Count every line of the material that holds the string "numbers". Respond with the total only.

= = = = = = =

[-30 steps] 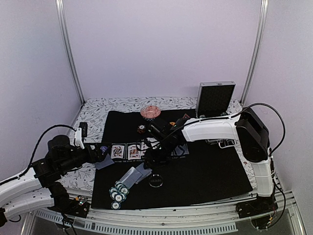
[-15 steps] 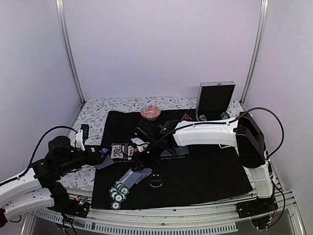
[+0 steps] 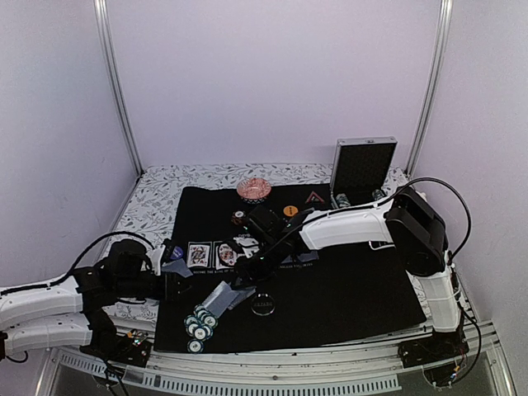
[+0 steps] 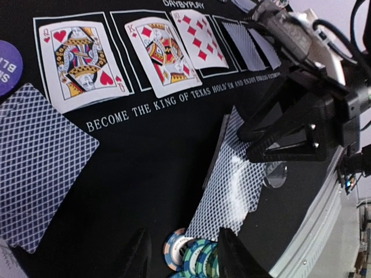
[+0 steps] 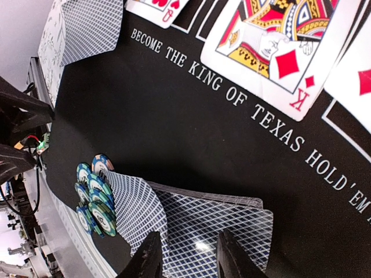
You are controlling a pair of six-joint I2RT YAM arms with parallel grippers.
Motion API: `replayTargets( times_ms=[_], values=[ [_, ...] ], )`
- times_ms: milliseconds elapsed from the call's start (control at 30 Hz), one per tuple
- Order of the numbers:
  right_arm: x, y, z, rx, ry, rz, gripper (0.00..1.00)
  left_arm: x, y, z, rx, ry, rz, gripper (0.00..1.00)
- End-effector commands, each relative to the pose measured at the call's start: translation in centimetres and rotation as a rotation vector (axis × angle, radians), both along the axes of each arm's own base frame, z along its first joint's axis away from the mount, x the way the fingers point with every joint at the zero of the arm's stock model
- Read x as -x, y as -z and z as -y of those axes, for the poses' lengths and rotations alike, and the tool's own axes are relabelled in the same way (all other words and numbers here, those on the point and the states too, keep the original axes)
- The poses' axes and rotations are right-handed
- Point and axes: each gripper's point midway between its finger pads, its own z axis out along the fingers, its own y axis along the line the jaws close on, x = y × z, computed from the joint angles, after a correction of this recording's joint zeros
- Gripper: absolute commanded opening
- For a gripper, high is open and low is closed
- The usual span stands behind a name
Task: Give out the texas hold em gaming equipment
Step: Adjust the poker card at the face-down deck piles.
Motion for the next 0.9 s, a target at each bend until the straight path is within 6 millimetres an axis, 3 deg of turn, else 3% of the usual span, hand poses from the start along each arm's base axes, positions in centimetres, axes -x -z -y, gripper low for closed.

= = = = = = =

## Your solution
2